Monday, August 15, 2011

The writing’s on the wall

"Variations of [minor] nature may have an adverse effect on levels of risk” by Tristan Da Roza

Tristan Da Roza creates a site—a construction site, a demolition site. A site that is bordered, defined, subject to definition and constraint. Literally “Variations of [minor] nature may have an adverse effect on levels of risk” is a site in all this word’s vicissitudes. There is the feeling like we have walked into a world of calculated destruction, perceptual destruction, linguistic destruction and creative destruction. There is a sense that this is an absurd space, like a Borges story of incomplete visions being eternally built and destroyed, rebuilt and discarded. We get the feeling that an earnest architect lost his job or his head on this site. He was telling a joke about a lawyer who walked into a bar.

A black wooden truss arm, similar to a crane boom, is hinged to the gallery wall and extends across the space of the gallery above the viewer’s head. A pendant line, rigged to the ceiling and winched from the wall, holds the structure in a diagonal position.

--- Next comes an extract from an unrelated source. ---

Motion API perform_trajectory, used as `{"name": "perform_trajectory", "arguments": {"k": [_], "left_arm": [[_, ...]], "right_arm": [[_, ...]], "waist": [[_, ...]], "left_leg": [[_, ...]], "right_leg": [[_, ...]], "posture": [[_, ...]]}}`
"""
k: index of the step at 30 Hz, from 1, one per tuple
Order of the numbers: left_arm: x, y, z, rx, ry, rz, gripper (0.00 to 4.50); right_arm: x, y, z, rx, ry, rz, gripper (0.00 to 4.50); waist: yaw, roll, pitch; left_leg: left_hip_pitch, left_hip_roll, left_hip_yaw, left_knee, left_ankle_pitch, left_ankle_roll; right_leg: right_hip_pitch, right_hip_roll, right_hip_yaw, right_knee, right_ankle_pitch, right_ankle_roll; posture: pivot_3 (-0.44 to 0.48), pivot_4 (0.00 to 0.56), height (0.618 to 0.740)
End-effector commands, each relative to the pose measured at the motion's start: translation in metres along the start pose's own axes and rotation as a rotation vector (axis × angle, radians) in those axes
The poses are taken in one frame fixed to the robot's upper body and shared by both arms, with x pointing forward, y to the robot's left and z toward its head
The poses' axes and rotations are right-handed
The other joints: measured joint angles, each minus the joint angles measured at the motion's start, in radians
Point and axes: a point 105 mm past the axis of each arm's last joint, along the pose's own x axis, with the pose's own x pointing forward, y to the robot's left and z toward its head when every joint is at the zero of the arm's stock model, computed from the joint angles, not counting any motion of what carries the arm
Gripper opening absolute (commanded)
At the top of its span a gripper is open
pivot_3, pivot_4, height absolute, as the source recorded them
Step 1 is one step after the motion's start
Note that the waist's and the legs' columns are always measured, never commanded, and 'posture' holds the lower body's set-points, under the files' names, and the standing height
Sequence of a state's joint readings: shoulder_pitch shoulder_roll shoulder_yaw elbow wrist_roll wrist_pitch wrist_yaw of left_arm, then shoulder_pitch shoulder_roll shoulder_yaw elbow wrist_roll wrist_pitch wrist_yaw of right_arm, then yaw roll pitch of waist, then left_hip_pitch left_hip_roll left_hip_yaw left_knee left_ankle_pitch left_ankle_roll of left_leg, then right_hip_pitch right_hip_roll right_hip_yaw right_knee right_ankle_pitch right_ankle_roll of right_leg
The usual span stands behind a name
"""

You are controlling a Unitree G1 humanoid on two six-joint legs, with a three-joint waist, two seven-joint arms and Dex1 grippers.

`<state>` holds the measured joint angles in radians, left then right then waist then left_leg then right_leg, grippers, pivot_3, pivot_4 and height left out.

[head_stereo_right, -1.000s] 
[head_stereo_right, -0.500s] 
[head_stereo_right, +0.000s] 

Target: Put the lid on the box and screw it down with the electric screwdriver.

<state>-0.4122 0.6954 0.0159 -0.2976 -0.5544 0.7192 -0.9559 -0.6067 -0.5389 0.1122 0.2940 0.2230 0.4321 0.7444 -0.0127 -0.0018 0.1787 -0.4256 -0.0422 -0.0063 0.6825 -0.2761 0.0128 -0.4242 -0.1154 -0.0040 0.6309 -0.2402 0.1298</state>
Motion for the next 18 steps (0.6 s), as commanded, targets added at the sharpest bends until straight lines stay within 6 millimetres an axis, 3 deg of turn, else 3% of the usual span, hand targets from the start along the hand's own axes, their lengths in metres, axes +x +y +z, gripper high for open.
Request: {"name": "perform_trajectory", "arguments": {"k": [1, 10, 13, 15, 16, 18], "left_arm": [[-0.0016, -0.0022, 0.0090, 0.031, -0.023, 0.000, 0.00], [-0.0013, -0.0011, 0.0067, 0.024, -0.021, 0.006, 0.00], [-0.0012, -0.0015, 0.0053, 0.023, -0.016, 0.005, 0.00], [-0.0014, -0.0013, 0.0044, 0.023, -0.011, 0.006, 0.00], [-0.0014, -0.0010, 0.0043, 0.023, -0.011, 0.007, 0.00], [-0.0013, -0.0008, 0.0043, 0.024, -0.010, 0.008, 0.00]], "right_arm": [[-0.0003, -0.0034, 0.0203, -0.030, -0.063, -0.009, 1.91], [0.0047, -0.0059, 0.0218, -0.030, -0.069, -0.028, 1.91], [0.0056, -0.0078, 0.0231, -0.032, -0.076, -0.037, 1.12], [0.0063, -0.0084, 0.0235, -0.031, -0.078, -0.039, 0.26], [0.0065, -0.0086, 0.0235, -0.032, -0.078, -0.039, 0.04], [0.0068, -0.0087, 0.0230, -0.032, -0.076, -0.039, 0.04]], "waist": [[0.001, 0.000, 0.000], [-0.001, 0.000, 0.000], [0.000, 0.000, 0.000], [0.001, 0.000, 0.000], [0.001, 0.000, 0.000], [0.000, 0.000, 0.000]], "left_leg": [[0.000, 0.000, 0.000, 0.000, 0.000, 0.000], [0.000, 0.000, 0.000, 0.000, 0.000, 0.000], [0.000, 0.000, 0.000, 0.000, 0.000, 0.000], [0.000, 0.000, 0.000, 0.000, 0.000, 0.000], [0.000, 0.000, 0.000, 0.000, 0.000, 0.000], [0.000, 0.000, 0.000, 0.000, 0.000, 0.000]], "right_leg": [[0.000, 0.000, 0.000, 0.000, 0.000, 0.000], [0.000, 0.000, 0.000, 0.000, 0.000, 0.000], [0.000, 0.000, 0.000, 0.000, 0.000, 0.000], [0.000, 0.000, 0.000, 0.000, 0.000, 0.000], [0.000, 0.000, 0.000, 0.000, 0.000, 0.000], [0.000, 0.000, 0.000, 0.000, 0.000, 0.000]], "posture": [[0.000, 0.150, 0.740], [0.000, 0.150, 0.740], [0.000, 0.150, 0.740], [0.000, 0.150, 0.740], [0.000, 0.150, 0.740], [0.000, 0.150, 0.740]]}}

Perspex is clad along the length of the truss arm. C-clamps hold the Perspex in place. The structure is broken. Perspex shards and casement, or frame are caught in the truss lattice. Shattered pieces of wood, brick and Perspex lie on the floor. Another part of the installation, a chunk of cement, into which an eye bolt is drilled, is suspended by rope and pulley, again, from the ceiling. It hangs over a Perspex platform resting on a square outline of glowing neon lights on the floor—it is covered in broken cement pieces. Neon-orange builder’s line marks out borders and delineates a gestalt on the wall—similar to a picture’s edge. Within is a splatter of grey building-site-like mess—just enough to look like an aberration. A flat high-gloss black surface (that looks like a flat screen TV) supported by a truss frame is horizontally hinged to the wall—it swings freely like an unfastened gate. Lines of perspective, in accordance with a point of view in the gallery, are marked in duct tape on the floor. An octagon, stop sign shape made of hi-vis tape outlined on the floor seems to mark an arbitrary safety zone.

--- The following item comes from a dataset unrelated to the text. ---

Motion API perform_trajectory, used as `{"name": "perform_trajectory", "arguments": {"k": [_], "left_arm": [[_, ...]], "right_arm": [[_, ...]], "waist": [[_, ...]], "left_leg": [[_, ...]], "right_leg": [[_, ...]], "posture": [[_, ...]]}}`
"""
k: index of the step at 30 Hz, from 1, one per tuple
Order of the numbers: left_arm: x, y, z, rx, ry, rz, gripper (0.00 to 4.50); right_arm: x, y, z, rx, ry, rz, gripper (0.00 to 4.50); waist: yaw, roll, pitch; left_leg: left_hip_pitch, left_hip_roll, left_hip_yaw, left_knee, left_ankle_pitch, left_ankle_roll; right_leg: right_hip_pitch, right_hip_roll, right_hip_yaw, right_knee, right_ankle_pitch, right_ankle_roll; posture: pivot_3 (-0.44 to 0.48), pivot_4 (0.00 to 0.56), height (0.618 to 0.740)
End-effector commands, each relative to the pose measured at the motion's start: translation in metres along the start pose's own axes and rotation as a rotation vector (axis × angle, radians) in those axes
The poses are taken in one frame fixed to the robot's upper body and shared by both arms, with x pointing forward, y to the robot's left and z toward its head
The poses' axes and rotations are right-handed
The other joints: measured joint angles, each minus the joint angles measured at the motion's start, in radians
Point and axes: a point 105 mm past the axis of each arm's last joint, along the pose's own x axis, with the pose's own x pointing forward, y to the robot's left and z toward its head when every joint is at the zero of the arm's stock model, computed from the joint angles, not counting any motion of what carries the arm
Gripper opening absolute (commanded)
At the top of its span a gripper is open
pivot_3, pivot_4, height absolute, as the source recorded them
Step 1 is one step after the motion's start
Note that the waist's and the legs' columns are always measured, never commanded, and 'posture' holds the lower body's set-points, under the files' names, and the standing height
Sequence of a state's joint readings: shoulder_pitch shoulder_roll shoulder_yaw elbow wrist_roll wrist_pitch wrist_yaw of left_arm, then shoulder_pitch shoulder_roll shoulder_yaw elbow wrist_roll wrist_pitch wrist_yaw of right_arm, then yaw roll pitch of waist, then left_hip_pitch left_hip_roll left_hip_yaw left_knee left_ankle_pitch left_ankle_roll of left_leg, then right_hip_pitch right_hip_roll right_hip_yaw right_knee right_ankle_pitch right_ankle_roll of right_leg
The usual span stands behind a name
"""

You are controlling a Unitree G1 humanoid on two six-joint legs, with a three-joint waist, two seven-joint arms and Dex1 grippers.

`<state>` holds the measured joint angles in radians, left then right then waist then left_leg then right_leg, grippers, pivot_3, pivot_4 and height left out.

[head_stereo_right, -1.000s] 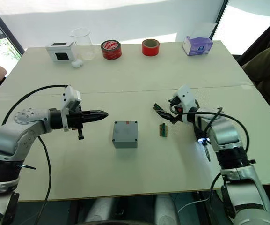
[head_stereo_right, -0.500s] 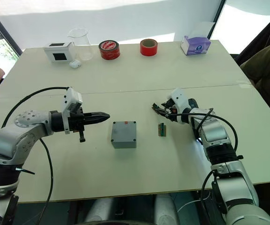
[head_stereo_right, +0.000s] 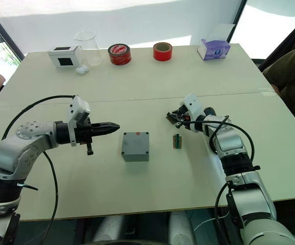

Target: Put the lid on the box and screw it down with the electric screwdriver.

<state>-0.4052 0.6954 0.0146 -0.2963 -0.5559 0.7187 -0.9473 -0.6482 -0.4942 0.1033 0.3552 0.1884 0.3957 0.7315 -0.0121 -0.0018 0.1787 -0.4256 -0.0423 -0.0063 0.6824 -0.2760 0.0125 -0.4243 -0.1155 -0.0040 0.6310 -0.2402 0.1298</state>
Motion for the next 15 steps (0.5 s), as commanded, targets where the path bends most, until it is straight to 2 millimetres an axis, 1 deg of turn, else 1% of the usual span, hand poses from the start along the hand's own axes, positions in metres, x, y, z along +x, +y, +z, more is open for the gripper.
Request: {"name": "perform_trajectory", "arguments": {"k": [1, 8, 14, 15], "left_arm": [[-0.0011, -0.0011, 0.0066, 0.032, -0.013, 0.001, 0.00], [-0.0011, -0.0011, 0.0056, 0.034, -0.009, 0.007, 0.00], [-0.0011, -0.0021, 0.0049, 0.031, -0.009, 0.005, 0.00], [-0.0009, -0.0023, 0.0046, 0.031, -0.009, 0.004, 0.00]], "right_arm": [[-0.0026, -0.0066, 0.0161, -0.026, -0.051, -0.021, 0.04], [-0.0047, -0.0057, 0.0141, -0.029, -0.049, -0.018, 0.04], [-0.0073, -0.0057, 0.0179, -0.014, -0.073, -0.020, 0.04], [-0.0091, -0.0056, 0.0223, -0.012, -0.092, -0.022, 0.04]], "waist": [[-0.001, 0.000, 0.000], [-0.001, 0.000, 0.000], [-0.001, 0.000, 0.000], [-0.001, 0.000, 0.000]], "left_leg": [[0.000, 0.000, 0.000, 0.000, 0.000, 0.000], [0.000, 0.000, 0.000, 0.000, 0.000, 0.000], [0.000, 0.000, 0.000, 0.000, 0.000, 0.000], [0.000, 0.000, 0.000, 0.000, 0.000, 0.000]], "right_leg": [[0.000, 0.000, 0.000, 0.000, 0.000, 0.000], [0.000, 0.000, 0.000, 0.000, 0.000, 0.000], [0.000, 0.000, 0.000, 0.000, 0.000, 0.000], [0.000, 0.000, 0.000, 0.000, 0.000, 0.000]], "posture": [[0.000, 0.150, 0.740], [0.000, 0.150, 0.740], [0.000, 0.150, 0.740], [0.000, 0.150, 0.740]]}}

There is a road delineator post at the entry to the gallery. This forms a threshold—a symbolic entrance into the space contained by the installation. Words activate this space through a series of abstract and complicated warnings. ‘Variations of a [minor] nature may have a adverse effect on levels of risk’—these words, which are presented as makeshift (with intentional errors) in a plastic pocket stuck to the wall, place the onus on the viewer. ‘Spatial awareness can be prompted by potential risks involved occupation; negotiating risks may be a productive process’—is noted on a sculpture similar to an on-site drafting bench made of shards of broken glass. 

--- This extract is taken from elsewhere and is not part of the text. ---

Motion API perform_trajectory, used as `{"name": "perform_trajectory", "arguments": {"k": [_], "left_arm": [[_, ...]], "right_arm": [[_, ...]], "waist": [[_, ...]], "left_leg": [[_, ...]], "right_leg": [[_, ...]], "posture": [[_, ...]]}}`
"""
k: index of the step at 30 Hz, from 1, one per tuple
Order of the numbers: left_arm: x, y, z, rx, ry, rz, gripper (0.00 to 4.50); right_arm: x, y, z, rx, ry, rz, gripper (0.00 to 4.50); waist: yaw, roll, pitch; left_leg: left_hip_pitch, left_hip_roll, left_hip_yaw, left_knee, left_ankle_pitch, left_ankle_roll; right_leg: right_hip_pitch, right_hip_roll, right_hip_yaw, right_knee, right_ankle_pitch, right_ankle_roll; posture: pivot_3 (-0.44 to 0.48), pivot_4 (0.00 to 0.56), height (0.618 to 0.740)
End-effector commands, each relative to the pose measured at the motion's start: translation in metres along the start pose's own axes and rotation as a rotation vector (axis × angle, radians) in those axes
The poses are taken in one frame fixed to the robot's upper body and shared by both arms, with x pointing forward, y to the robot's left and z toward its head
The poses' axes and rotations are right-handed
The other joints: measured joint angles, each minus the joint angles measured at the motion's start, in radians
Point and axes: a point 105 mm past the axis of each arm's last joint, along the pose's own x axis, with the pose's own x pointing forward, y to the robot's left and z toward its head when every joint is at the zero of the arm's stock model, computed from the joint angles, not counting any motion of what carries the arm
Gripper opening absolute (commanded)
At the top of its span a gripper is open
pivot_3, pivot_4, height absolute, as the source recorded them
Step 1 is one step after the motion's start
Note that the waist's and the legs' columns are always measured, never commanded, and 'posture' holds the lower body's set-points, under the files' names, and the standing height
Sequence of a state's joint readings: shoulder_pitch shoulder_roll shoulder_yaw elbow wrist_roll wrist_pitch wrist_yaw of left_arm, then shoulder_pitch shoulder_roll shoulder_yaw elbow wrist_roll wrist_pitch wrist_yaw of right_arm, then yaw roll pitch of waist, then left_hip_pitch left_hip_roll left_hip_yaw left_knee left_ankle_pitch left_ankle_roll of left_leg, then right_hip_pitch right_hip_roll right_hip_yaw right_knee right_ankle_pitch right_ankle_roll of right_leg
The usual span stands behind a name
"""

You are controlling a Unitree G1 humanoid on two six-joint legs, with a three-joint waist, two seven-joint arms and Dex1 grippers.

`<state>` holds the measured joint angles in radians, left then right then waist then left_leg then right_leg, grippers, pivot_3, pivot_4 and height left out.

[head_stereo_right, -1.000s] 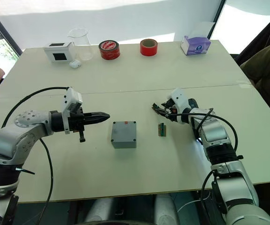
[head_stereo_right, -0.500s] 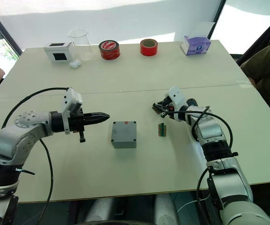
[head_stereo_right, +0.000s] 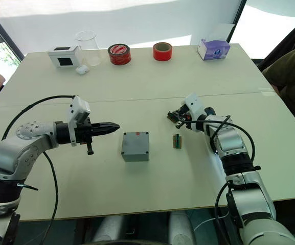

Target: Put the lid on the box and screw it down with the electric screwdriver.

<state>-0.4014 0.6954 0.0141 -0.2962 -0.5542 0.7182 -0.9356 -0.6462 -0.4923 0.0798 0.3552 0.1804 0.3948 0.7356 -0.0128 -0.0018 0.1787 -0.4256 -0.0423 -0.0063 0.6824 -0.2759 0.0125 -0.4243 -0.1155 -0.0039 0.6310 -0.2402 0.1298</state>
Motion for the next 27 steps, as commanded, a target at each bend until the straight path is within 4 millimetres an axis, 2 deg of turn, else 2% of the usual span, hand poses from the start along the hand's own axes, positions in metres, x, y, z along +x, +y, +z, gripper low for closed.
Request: {"name": "perform_trajectory", "arguments": {"k": [1, 12, 15, 18, 21, 27], "left_arm": [[-0.001, -0.003, 0.006, 0.032, -0.014, -0.011, 0.00], [0.000, -0.001, 0.006, 0.032, -0.021, -0.018, 0.00], [-0.003, -0.003, 0.007, 0.022, -0.023, -0.026, 0.00], [-0.007, -0.005, 0.006, 0.020, -0.009, -0.038, 0.00], [-0.012, -0.005, 0.005, 0.031, 0.013, -0.040, 0.00], [-0.014, -0.008, 0.003, 0.023, 0.019, -0.048, 0.00]], "right_arm": [[-0.009, -0.001, 0.026, -0.016, -0.104, -0.007, 0.04], [-0.020, 0.003, 0.039, -0.001, -0.150, -0.010, 0.04], [-0.031, 0.020, 0.057, -0.030, -0.203, 0.045, 0.04], [-0.038, 0.039, 0.064, -0.051, -0.213, 0.092, 0.04], [-0.042, 0.066, 0.068, -0.069, -0.216, 0.163, 0.04], [-0.042, 0.099, 0.066, -0.071, -0.203, 0.239, 0.04]], "waist": [[0.000, 0.000, 0.000], [0.001, 0.000, 0.000], [0.001, 0.000, 0.000], [0.000, 0.000, 0.000], [0.001, 0.000, 0.000], [0.003, 0.000, 0.000]], "left_leg": [[0.000, 0.000, 0.000, 0.000, 0.000, 0.000], [0.000, 0.000, 0.000, 0.000, 0.000, 0.000], [0.000, 0.000, 0.000, 0.000, 0.000, 0.000], [0.000, 0.000, 0.000, 0.000, -0.001, 0.001], [0.000, 0.000, 0.000, 0.000, -0.002, 0.003], [0.000, 0.000, 0.000, 0.000, -0.003, 0.005]], "right_leg": [[0.000, 0.000, 0.000, 0.000, 0.000, 0.000], [0.000, 0.000, 0.000, 0.000, 0.000, 0.000], [0.000, 0.000, 0.000, 0.000, 0.000, 0.000], [0.000, 0.000, 0.000, 0.000, 0.000, 0.000], [0.000, 0.000, 0.000, 0.000, 0.000, 0.000], [0.000, 0.000, 0.000, 0.000, 0.000, 0.000]], "posture": [[0.000, 0.150, 0.740], [0.000, 0.150, 0.740], [0.000, 0.150, 0.740], [0.000, 0.150, 0.740], [0.000, 0.150, 0.740], [0.000, 0.150, 0.740]]}}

By entering into the installation the viewer has accepted the terms and conditions of the signs. This is much like the “enter at own risk” sign on a building site fence or the “you break it you buy it” sign in a souvenir gift shop. However, the signs in this installation are abstract. Whether or not the viewer understands them has no impact on the consequences of actions and reactions within their obtuse logic. Awareness, risk and productivity poetically coincide in this formal sophism. The elusive content of the signs needn’t be read, understood or even real for their implications to feel consequential within this theatrical installation. The jostle of images in the visual field seems to cause breakage. However, by entering the space, the viewer is aware that they are responsible for the damage (regardless of whether they know it or not). This shattered project, this crushed model Xanadu, will be bigger, better and more modern than originally imagined because the architect is dead; the building permits haven’t been approved; the price of materials has inflated; and there has been a catastrophic shakeup in a snow-dome somewhere.